======== The data ========
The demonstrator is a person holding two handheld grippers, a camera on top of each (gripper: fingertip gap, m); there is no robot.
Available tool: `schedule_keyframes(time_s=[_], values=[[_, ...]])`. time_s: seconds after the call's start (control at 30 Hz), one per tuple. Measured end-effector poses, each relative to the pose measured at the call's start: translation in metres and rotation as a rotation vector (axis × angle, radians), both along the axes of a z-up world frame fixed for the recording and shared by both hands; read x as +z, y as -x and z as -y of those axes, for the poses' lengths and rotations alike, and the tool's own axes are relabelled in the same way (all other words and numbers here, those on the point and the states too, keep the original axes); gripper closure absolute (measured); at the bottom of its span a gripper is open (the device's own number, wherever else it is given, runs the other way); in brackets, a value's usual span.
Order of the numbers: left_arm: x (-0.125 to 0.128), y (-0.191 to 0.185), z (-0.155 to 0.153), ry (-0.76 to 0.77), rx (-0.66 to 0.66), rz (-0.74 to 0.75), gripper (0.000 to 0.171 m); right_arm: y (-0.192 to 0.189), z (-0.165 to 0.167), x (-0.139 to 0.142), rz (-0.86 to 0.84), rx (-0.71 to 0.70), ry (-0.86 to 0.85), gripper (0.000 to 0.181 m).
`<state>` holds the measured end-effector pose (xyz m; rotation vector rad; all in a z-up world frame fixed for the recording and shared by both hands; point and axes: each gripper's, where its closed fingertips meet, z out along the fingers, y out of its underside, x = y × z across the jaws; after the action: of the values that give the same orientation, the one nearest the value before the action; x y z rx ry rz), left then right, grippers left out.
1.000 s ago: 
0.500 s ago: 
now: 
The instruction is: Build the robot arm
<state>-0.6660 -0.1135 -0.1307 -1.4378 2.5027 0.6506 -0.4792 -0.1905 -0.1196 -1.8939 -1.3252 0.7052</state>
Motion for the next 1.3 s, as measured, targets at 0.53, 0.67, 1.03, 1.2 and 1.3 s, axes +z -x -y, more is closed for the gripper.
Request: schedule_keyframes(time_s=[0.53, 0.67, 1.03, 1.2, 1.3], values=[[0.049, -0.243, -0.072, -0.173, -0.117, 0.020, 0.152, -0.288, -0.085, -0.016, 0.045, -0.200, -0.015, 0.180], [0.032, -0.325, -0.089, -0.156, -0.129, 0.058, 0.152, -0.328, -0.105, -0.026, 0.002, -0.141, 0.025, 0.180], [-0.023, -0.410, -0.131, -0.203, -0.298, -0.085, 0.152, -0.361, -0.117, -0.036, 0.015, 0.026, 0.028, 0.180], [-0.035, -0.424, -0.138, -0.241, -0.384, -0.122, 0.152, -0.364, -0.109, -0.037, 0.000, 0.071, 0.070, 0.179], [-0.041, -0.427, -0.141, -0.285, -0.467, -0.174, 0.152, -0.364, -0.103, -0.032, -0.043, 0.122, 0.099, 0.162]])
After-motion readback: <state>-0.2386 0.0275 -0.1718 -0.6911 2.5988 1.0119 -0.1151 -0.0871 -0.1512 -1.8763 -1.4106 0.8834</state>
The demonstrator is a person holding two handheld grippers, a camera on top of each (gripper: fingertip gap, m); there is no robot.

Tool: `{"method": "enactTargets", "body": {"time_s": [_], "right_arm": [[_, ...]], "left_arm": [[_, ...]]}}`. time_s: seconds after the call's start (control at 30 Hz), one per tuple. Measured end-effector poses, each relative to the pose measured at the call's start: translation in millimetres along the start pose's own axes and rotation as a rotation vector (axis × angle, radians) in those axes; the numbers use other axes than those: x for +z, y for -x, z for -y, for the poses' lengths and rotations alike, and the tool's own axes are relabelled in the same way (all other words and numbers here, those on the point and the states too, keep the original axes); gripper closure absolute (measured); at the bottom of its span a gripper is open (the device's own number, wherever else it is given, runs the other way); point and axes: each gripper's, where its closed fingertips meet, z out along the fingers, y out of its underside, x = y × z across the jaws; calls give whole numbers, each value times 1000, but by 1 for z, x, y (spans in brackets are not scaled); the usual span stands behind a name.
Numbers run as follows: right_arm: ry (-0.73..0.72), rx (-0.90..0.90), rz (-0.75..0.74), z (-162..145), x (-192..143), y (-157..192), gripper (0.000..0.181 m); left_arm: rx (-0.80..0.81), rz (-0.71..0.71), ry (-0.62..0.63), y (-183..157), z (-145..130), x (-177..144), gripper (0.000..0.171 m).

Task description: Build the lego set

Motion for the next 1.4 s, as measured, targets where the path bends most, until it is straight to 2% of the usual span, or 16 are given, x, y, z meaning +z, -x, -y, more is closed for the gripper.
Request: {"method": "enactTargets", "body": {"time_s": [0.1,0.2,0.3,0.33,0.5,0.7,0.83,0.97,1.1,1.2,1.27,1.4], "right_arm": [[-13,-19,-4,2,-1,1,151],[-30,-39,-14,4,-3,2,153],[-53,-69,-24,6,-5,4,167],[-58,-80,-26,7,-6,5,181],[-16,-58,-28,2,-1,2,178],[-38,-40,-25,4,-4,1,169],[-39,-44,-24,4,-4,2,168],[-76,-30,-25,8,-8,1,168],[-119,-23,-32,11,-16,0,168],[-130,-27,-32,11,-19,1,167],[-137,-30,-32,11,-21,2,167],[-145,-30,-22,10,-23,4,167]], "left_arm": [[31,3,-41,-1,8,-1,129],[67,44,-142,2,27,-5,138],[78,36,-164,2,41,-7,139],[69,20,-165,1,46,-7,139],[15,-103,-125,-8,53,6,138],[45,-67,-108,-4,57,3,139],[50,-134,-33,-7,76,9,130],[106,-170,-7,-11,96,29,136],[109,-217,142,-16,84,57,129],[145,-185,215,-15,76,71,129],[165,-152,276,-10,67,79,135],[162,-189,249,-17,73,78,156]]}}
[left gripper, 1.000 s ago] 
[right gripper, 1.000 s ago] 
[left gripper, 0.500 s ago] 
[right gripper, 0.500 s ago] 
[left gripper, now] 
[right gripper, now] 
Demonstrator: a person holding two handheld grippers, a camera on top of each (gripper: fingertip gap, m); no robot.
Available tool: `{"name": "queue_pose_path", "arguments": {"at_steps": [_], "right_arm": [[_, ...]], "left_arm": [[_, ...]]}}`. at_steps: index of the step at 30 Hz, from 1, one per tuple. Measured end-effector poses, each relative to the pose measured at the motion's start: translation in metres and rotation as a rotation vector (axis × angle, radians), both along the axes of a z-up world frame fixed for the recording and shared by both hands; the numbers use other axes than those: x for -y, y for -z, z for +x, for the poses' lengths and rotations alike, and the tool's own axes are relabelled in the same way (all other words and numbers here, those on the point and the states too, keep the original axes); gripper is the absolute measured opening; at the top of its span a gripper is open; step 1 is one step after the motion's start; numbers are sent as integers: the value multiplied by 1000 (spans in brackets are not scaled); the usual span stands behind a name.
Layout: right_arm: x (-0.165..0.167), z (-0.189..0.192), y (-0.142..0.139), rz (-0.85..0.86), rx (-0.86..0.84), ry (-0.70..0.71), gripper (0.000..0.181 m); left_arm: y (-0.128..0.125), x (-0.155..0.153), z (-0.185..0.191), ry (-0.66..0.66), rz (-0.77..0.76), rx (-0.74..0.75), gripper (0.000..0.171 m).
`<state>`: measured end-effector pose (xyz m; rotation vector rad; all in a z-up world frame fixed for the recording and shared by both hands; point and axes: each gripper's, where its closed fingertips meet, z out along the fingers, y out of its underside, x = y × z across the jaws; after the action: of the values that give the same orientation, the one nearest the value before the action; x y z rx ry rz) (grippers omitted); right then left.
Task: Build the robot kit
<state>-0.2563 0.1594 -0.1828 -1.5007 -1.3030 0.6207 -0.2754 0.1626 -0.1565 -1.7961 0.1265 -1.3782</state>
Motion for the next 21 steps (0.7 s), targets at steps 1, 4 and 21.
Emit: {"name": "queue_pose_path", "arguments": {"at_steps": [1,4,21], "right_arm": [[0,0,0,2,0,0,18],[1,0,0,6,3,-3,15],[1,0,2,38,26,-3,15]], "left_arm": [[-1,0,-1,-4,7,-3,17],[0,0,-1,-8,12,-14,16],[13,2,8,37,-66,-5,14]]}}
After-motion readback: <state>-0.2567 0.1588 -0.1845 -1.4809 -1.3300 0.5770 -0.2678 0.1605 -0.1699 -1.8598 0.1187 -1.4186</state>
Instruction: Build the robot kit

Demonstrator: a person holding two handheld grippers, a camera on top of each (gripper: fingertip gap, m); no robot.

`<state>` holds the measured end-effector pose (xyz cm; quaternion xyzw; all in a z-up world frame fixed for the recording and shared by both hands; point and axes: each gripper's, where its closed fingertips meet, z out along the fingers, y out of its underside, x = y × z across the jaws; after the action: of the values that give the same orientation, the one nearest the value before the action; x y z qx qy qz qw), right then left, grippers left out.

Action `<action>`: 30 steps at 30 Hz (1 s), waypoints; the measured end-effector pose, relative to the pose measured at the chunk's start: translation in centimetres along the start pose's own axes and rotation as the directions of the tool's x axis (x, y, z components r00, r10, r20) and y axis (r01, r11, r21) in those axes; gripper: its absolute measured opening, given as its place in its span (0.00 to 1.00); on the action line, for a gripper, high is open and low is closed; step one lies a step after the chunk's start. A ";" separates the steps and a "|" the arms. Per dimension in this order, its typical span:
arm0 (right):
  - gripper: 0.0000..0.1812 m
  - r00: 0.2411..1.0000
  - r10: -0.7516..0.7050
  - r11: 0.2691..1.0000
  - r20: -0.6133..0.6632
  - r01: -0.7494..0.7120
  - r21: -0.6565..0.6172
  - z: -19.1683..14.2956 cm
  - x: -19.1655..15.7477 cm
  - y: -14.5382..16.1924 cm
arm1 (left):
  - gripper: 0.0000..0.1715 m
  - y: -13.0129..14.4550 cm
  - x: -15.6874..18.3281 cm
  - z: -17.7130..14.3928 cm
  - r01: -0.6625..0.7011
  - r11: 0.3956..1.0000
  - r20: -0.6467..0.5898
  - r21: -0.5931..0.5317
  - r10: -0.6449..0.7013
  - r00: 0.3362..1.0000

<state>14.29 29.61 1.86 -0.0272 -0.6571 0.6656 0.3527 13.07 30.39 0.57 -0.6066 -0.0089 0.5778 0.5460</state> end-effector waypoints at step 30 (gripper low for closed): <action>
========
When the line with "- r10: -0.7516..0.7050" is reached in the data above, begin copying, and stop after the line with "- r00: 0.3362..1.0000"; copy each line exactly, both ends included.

  - r10: -0.7516..0.7050
  - r11: 0.2691..1.0000
  - r20: -0.6133..0.6632
  - r01: -0.7494..0.7120
  - r21: -0.6565..0.6172
  - z: -19.1683..14.2956 cm
  - x: -19.1655..15.7477 cm
  - y: -14.5382..16.1924 cm
arm1 (left):
  - gripper: 0.0000..0.1715 m
  - y: -13.0129..14.4550 cm
  - x: -15.6874..18.3281 cm
  - z: -17.7130..14.3928 cm
  - r01: -0.6625..0.7011
  - r11: 0.3956..1.0000
  - r20: -0.6467..0.5898
  - r21: -0.5931..0.5317
  - r10: -0.6449..0.7013
  - r00: 0.3362..1.0000

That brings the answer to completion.